Five wedding rings instantly brought to mind Chaucer’s Wife of Bath for she had “weddid fyve.” In Neville Coghill’s translation her  “fifth and last – God keep his soul in health!” was “handsome Johnny” (Jankyn) “the one [she] took for love and not for wealth”  and who  “Had been at Oxford not so long before But had left school and gone to lodge next door…”  The Prologue reveals an activity filled marriage – alas including a boxing match without benefit of the Queensbury Rules. Both sides had been severely provoked – and, after a bit of  diving, the “worthy womman” seems to have won through to domestic harmony.  For the socio-legal historian though both the Wife’s prologue and her tale raise questions about what life  under the old ecclesiastical law might have been like for women of character.
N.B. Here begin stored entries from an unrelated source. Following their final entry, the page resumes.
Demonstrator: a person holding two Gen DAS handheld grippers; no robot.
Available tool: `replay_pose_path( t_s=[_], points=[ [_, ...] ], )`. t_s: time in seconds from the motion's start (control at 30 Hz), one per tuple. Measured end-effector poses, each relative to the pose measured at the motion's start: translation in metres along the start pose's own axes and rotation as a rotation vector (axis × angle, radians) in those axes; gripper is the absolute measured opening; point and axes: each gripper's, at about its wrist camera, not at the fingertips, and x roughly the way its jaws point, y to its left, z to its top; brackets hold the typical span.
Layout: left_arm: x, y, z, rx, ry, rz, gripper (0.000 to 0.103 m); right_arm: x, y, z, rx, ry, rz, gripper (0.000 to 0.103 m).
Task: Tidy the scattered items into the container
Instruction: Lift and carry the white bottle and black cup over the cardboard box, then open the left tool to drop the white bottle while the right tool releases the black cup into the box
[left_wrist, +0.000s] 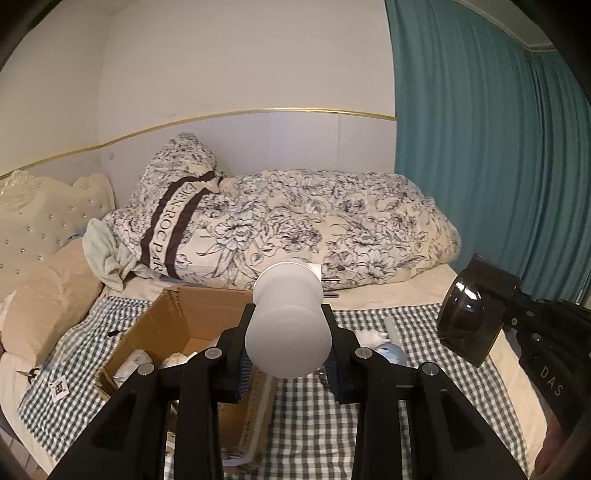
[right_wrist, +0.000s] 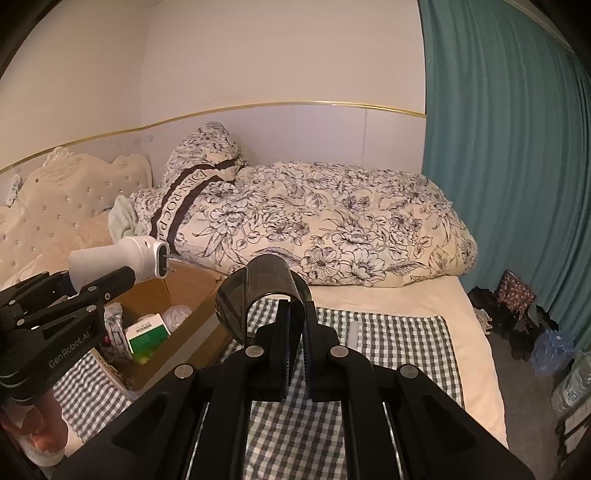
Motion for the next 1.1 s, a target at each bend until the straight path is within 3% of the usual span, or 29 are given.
replay_pose_path(
  t_s=[0.23, 0.33, 0.4, 0.5, 0.87, 1.1],
  points=[
    [0.000, 0.026, -0.001, -0.011, -0.001, 0.043, 0.031, 0.008, 0.026, 0.008, -0.020, -0.002, 0.029, 0.005],
    [-0.001, 0.037, -0.001, -0.015, 0.001, 0.061, 0.019, 0.013, 0.037, 0.011, -0.028, -0.003, 0.045, 0.005],
    [-0.001, 0.044, 0.000, -0.024, -0.001, 0.068, 0.019, 0.016, 0.043, 0.013, -0.036, -0.003, 0.054, 0.005],
    [0.003, 0.056, 0.001, -0.031, 0.003, 0.075, 0.011, 0.022, 0.054, 0.015, -0.045, 0.000, 0.068, 0.005],
    [0.017, 0.105, 0.000, -0.132, 0.029, 0.104, 0.010, 0.046, 0.078, 0.016, -0.067, 0.027, 0.112, 0.006],
    [0.025, 0.116, -0.005, -0.125, 0.047, 0.140, 0.010, 0.067, 0.096, 0.013, -0.084, 0.052, 0.148, 0.006]
  ],
)
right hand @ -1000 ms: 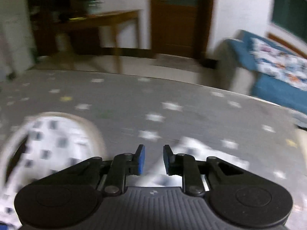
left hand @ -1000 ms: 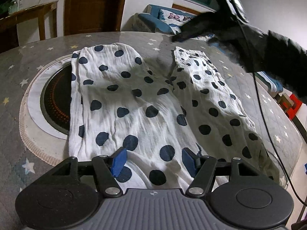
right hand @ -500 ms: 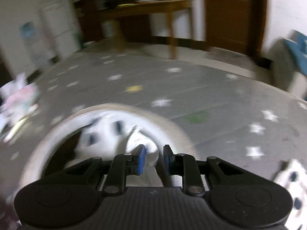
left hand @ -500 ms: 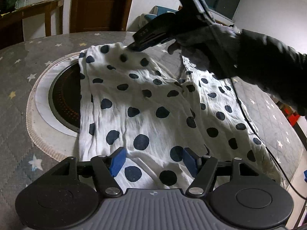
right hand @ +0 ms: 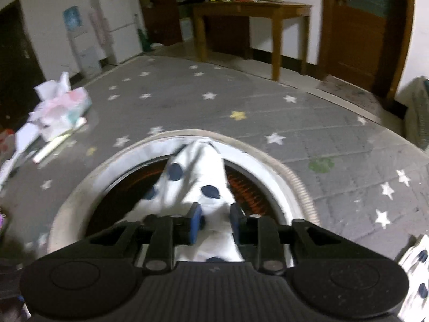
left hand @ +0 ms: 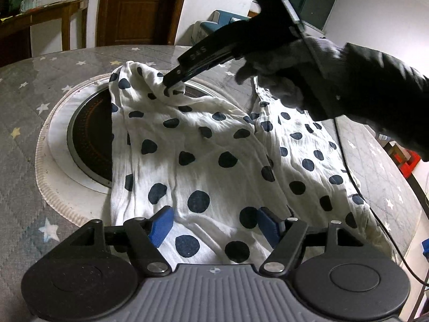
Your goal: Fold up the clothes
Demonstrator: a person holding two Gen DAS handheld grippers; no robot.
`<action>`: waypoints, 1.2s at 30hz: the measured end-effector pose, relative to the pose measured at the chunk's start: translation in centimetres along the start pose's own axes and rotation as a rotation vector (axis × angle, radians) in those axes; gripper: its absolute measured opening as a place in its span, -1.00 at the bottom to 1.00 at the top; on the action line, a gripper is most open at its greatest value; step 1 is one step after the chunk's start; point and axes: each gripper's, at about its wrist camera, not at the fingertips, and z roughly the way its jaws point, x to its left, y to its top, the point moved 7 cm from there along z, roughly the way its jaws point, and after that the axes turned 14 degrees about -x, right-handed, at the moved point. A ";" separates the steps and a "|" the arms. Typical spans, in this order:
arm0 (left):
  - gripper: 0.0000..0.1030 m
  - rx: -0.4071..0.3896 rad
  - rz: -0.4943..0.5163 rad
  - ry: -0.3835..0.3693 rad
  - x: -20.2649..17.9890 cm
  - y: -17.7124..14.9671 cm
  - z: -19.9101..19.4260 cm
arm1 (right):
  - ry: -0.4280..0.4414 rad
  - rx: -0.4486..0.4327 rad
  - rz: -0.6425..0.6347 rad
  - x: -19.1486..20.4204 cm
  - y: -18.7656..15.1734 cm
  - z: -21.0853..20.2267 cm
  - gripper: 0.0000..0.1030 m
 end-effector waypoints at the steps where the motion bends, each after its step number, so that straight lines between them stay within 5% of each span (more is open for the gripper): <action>1: 0.41 0.000 -0.001 -0.001 0.0 0.0 0.0 | -0.008 0.007 0.001 -0.2 -0.1 0.5 -0.20; 5: 0.43 -0.002 -0.004 -0.002 0.1 0.0 0.0 | -0.030 0.020 0.001 -0.6 -0.7 1.9 -0.20; 9: 0.43 -0.004 -0.002 -0.003 0.0 0.0 0.0 | -0.032 0.016 -0.027 -0.3 -0.6 2.2 -0.78; 16: 0.43 -0.009 0.000 -0.005 -0.2 -0.1 0.1 | -0.210 -0.291 -0.498 3.9 3.5 -1.7 -0.80; 19: 0.43 -0.010 -0.002 -0.003 -0.4 -0.1 0.0 | -0.265 -0.286 -0.544 3.8 4.0 -1.7 -0.61; 25: 0.43 -0.012 -0.009 -0.006 -0.3 -0.2 0.0 | -0.308 -0.178 -0.340 -0.1 3.8 -0.9 -0.60; 36: 0.47 -0.015 -0.016 -0.016 -0.1 -0.2 0.0 | -0.127 -0.090 0.096 -3.2 3.1 2.6 -0.47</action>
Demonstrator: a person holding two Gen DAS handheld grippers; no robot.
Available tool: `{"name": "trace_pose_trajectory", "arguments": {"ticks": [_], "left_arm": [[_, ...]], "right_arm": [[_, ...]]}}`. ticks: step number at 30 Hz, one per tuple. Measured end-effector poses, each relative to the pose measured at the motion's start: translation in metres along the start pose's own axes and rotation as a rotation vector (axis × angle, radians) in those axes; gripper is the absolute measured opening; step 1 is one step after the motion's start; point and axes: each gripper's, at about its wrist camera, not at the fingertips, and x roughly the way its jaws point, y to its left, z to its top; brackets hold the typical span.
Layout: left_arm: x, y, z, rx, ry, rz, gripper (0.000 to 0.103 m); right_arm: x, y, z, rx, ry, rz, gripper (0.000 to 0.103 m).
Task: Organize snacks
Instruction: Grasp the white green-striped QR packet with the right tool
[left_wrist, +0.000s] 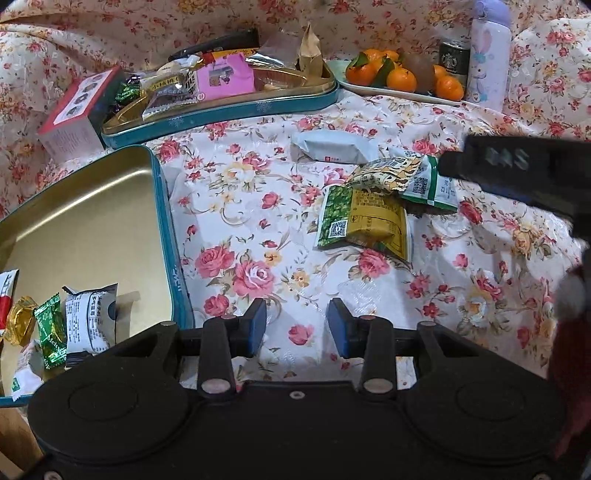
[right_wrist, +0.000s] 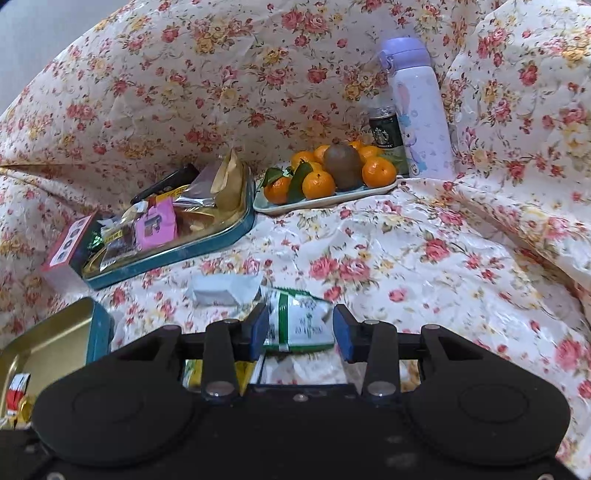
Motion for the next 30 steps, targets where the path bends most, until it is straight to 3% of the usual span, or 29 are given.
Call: {"name": "trace_pose_trajectory", "arguments": {"ticks": [12, 22, 26, 30], "left_arm": [[-0.002, 0.000, -0.004, 0.020, -0.021, -0.003, 0.048], [-0.004, 0.012, 0.004, -0.052, -0.009, -0.081, 0.047], [-0.009, 0.013, 0.014, -0.056, -0.035, -0.074, 0.047], [-0.012, 0.013, 0.019, -0.046, -0.045, -0.070, 0.047]], "right_arm": [[0.038, 0.015, -0.004, -0.053, 0.041, -0.014, 0.054], [0.020, 0.007, -0.015, -0.112, -0.021, -0.079, 0.046], [0.007, 0.019, -0.027, -0.233, -0.104, -0.134, 0.041], [0.007, 0.026, -0.036, -0.323, -0.086, -0.148, 0.041]]}}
While  the Penguin Classic translation of Chaucer would have to be ordered to the Law Library from the Closed Stack using the Find & Request tab on SOLO,  but the Law Bod can offer  Helmholz The canon law and ecclesiastical jurisdiction from 597 to the 1640s (v.1 of the Oxford History of the Laws of England) for those in pursuit of the facts of the system. The print volume is at Legal Hist O98q/1, but it  can also be consulted online by holders of an OSS username and password.